* [YOUR OBJECTIVE]: Bring together every line in the data that includes "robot".

* [TASK DATA]:
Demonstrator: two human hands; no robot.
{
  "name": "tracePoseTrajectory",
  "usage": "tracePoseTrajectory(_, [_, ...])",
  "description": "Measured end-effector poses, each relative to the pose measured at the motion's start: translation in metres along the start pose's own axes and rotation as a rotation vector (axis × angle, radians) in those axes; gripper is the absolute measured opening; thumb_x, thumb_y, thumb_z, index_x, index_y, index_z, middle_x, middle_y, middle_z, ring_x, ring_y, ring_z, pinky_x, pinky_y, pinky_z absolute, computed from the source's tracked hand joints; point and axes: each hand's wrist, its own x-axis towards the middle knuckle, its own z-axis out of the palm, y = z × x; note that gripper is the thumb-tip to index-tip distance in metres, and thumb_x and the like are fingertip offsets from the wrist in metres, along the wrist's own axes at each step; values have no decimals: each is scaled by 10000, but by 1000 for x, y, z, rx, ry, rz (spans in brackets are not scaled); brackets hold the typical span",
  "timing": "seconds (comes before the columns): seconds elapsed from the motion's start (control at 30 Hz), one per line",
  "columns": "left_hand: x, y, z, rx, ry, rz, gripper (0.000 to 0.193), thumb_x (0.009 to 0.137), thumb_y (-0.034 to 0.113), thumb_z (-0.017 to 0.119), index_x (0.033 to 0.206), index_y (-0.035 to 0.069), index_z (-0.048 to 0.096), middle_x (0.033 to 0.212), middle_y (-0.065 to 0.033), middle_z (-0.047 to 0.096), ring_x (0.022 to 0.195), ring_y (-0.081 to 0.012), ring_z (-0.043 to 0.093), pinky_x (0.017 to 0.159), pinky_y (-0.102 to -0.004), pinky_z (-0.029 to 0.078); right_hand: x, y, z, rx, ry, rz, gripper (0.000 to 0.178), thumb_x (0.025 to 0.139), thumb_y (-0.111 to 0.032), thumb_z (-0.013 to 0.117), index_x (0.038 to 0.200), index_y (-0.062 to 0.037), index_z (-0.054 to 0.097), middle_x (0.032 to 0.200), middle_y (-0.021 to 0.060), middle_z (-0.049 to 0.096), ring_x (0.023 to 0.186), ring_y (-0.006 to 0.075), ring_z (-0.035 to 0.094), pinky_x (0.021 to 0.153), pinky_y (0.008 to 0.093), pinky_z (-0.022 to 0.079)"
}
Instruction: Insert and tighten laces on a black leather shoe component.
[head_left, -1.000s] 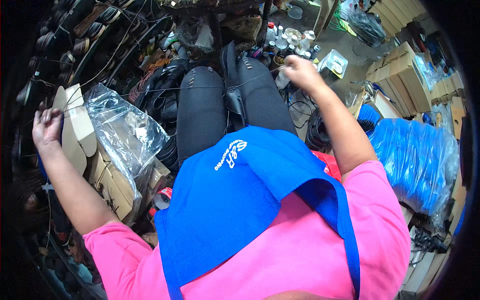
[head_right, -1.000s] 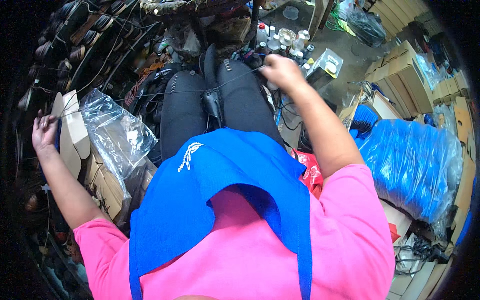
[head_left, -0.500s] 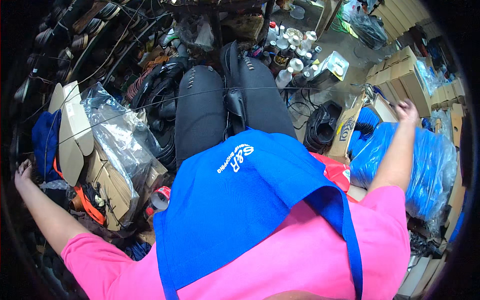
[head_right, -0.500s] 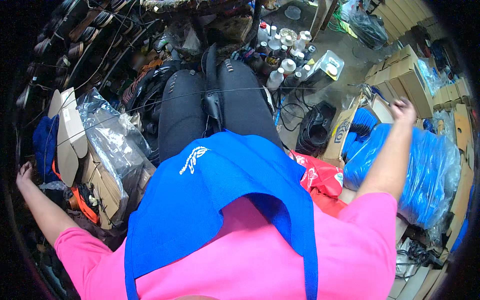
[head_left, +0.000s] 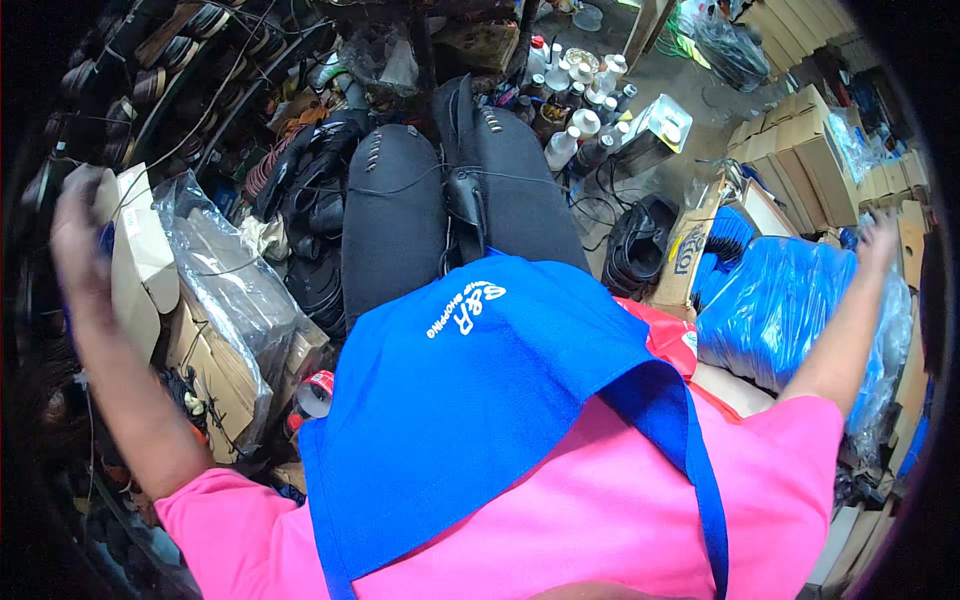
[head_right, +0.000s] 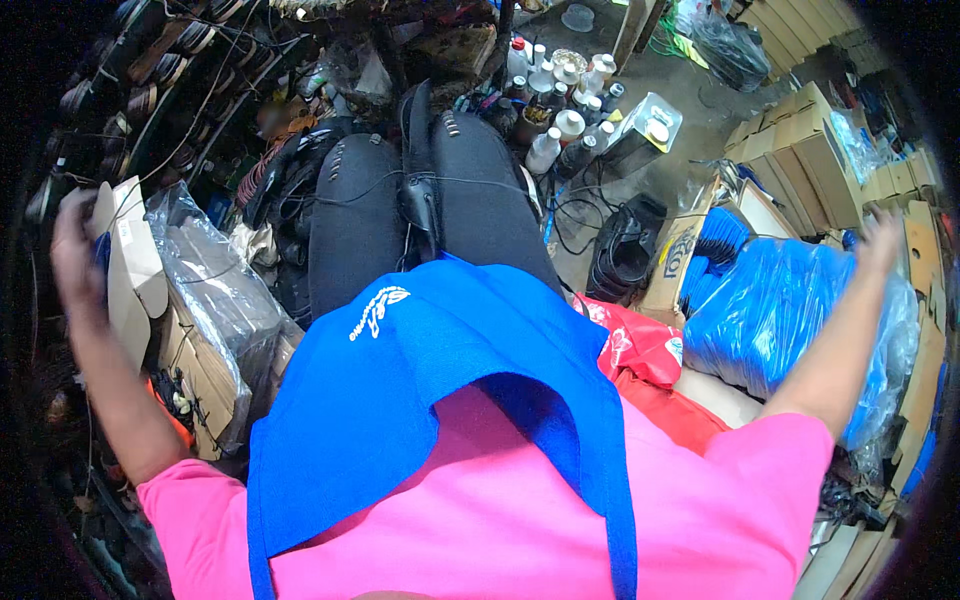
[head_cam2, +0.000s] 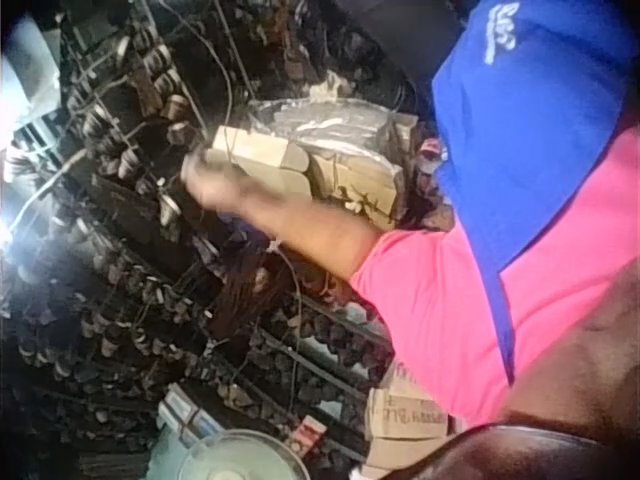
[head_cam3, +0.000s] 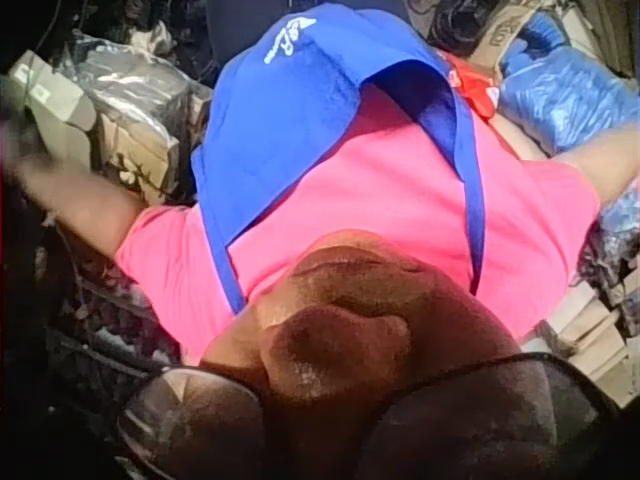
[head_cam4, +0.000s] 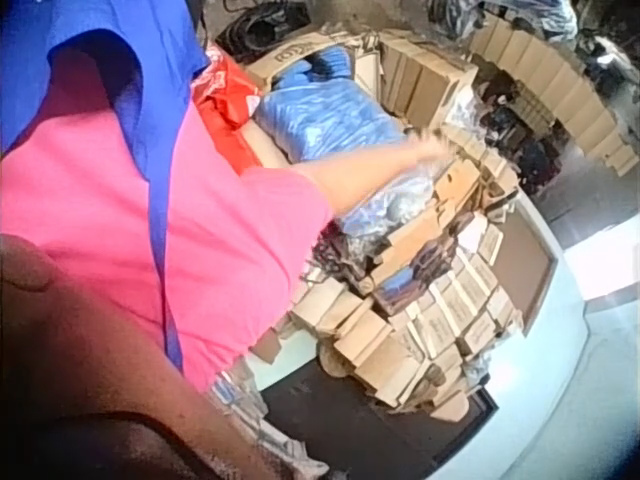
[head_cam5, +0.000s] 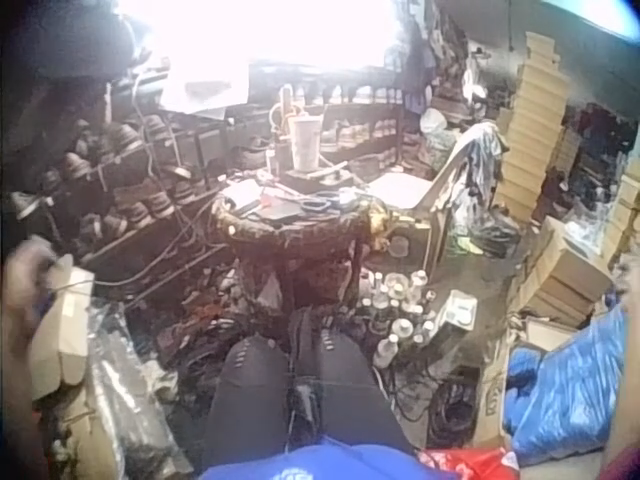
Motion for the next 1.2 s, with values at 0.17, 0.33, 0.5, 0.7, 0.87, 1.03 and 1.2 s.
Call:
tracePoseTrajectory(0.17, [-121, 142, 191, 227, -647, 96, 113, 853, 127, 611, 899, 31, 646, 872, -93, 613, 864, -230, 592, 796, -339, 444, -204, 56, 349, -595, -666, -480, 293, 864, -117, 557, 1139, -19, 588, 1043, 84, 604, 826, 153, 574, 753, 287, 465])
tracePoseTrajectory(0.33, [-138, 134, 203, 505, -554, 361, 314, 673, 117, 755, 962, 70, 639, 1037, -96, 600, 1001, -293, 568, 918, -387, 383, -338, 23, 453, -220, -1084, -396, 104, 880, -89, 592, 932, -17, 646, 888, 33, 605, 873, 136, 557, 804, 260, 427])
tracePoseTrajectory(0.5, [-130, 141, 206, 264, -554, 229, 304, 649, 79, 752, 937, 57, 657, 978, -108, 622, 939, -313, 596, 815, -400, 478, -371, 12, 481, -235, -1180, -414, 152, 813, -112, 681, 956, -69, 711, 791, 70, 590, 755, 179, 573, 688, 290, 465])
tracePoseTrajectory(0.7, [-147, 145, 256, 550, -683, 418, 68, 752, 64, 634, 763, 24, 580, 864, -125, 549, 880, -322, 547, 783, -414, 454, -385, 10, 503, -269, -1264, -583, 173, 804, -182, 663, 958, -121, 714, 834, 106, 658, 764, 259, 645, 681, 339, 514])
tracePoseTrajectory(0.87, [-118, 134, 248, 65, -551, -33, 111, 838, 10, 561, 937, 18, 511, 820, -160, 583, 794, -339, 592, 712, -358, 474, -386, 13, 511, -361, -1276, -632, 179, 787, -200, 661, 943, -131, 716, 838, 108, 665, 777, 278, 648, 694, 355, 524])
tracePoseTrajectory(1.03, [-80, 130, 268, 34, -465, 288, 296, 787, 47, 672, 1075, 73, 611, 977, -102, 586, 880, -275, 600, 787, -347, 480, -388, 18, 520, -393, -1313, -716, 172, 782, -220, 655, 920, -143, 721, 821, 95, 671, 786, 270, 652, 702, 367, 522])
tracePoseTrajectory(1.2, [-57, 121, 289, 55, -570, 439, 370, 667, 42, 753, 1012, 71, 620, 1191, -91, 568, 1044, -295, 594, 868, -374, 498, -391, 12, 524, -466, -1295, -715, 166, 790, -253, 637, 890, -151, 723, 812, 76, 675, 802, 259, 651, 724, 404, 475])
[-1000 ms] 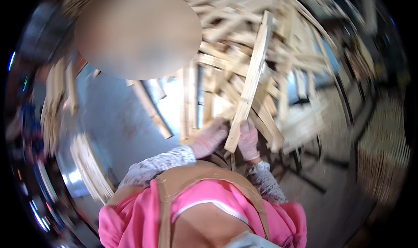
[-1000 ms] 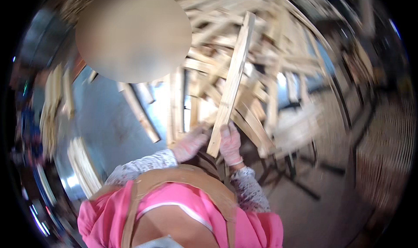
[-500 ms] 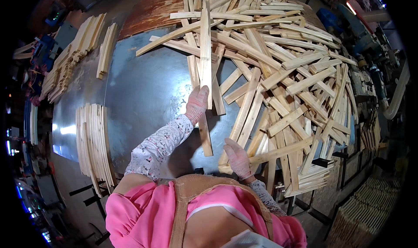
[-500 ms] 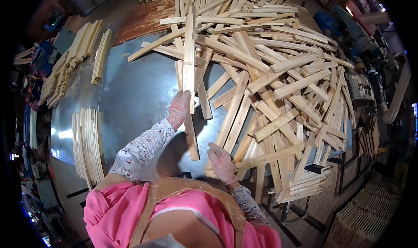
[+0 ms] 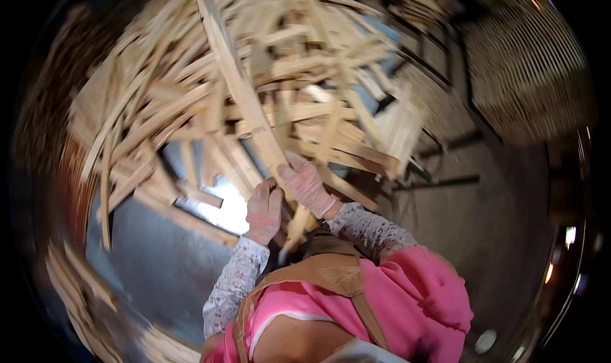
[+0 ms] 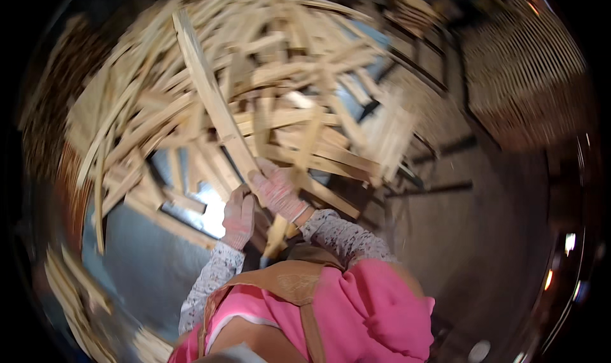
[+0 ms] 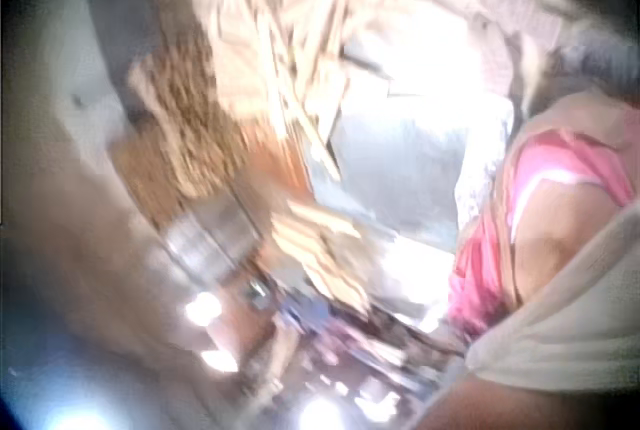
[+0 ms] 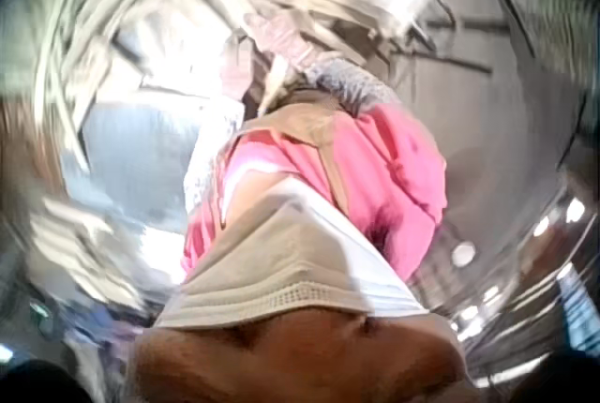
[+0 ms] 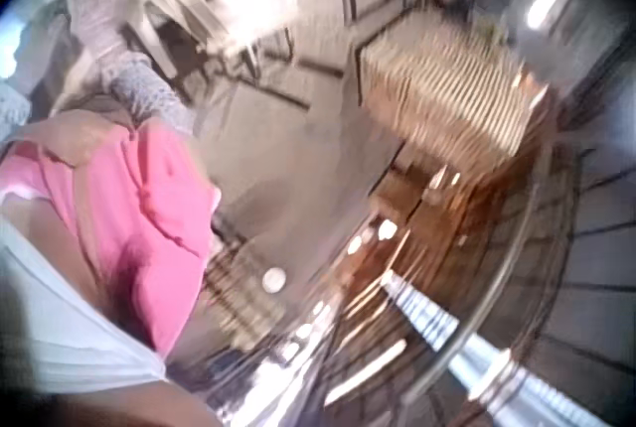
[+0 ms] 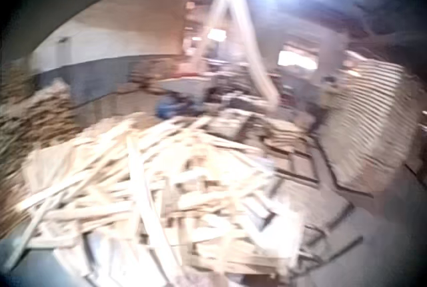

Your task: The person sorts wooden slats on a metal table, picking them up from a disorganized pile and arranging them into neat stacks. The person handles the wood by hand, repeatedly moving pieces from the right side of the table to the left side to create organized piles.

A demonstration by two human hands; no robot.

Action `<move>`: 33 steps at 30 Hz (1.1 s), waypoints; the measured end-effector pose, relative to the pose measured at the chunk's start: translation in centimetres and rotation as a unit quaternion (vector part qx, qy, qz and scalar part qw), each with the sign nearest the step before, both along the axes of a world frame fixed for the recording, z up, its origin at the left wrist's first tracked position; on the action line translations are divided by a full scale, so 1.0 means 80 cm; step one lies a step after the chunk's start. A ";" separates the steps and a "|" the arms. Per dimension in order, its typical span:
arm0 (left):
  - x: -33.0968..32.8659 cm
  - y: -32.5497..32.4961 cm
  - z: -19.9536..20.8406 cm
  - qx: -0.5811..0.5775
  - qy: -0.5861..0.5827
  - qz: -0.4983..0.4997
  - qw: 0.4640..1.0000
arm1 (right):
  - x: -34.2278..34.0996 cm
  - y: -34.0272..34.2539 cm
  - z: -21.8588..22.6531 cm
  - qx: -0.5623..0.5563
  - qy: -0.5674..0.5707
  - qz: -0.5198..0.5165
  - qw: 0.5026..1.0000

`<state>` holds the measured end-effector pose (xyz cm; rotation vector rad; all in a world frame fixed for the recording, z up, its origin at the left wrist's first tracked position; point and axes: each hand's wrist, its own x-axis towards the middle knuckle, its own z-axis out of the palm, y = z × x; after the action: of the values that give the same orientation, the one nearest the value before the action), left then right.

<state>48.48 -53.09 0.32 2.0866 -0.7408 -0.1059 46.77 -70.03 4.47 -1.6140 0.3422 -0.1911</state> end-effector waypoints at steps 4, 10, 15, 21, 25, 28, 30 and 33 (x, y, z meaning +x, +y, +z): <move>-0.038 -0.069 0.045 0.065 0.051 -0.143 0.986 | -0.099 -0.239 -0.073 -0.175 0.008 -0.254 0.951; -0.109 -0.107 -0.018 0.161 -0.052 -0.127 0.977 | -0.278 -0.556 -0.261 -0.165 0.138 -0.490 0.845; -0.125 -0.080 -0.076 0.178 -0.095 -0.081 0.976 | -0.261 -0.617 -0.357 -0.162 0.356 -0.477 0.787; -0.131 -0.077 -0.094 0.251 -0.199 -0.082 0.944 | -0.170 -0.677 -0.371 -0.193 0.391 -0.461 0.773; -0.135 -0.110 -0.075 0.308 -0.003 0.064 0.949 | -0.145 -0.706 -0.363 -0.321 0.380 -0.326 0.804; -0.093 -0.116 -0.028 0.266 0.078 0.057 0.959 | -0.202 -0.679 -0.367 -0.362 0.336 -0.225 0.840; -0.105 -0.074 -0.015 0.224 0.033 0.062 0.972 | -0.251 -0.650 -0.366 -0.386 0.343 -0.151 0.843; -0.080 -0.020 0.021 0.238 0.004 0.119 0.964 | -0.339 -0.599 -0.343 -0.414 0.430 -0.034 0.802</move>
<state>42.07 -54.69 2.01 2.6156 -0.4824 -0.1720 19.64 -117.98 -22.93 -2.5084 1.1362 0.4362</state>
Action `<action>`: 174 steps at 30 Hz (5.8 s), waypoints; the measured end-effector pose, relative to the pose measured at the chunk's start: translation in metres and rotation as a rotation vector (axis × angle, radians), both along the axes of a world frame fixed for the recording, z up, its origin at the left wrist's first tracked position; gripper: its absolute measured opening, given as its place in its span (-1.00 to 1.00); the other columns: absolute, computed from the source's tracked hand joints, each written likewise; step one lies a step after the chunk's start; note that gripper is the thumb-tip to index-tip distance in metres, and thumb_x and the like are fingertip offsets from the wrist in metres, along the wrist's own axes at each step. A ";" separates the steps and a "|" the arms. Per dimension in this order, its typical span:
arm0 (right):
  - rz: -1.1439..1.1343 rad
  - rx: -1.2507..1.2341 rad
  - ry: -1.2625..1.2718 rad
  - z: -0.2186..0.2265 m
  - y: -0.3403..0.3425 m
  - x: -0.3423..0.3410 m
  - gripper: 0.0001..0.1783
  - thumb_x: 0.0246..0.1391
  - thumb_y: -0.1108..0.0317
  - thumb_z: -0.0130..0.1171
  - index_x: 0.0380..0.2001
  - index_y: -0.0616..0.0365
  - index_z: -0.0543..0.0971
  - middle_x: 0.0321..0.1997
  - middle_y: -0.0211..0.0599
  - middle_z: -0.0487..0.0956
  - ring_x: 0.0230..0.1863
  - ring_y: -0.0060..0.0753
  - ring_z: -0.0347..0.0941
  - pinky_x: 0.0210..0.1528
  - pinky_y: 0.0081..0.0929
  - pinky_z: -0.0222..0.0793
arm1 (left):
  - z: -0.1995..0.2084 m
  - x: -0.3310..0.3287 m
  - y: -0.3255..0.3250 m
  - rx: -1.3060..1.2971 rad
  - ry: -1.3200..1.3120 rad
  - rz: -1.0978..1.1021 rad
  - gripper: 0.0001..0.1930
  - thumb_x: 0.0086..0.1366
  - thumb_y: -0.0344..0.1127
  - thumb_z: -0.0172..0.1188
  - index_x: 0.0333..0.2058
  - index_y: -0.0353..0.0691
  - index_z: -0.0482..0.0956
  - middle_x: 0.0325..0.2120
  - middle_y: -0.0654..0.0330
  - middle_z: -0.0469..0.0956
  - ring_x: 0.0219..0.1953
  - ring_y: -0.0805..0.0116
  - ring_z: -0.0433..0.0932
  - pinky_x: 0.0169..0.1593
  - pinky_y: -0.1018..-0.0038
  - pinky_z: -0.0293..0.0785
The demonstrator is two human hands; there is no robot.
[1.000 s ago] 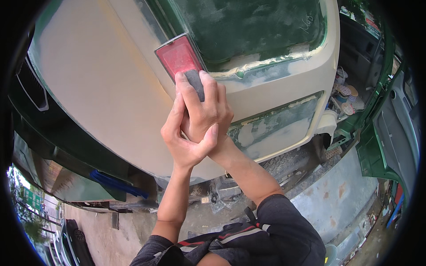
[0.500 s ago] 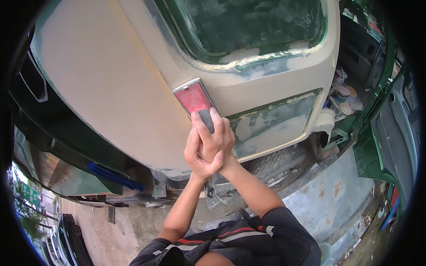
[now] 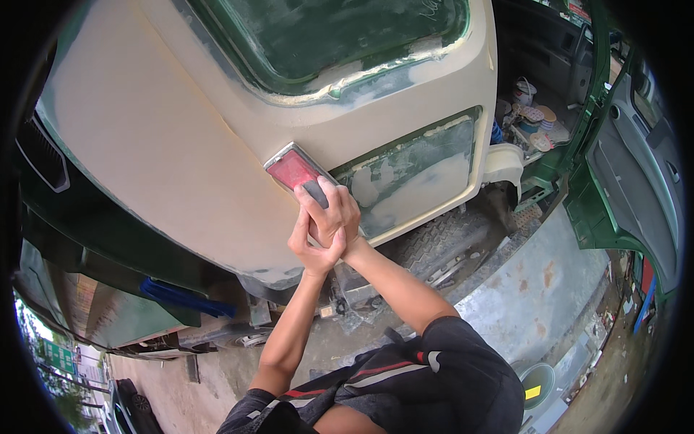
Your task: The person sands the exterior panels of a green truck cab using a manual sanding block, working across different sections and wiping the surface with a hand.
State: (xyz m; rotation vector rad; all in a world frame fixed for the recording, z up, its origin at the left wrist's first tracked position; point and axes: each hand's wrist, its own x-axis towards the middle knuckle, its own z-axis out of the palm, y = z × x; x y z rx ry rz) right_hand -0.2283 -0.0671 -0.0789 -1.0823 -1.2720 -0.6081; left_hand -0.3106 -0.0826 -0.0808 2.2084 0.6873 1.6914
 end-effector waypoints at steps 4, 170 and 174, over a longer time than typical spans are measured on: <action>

* [ANSWER SECTION]:
Demonstrator: two human hands; no robot.
A demonstration by two human hands; no robot.
The demonstrator is two human hands; there is no robot.

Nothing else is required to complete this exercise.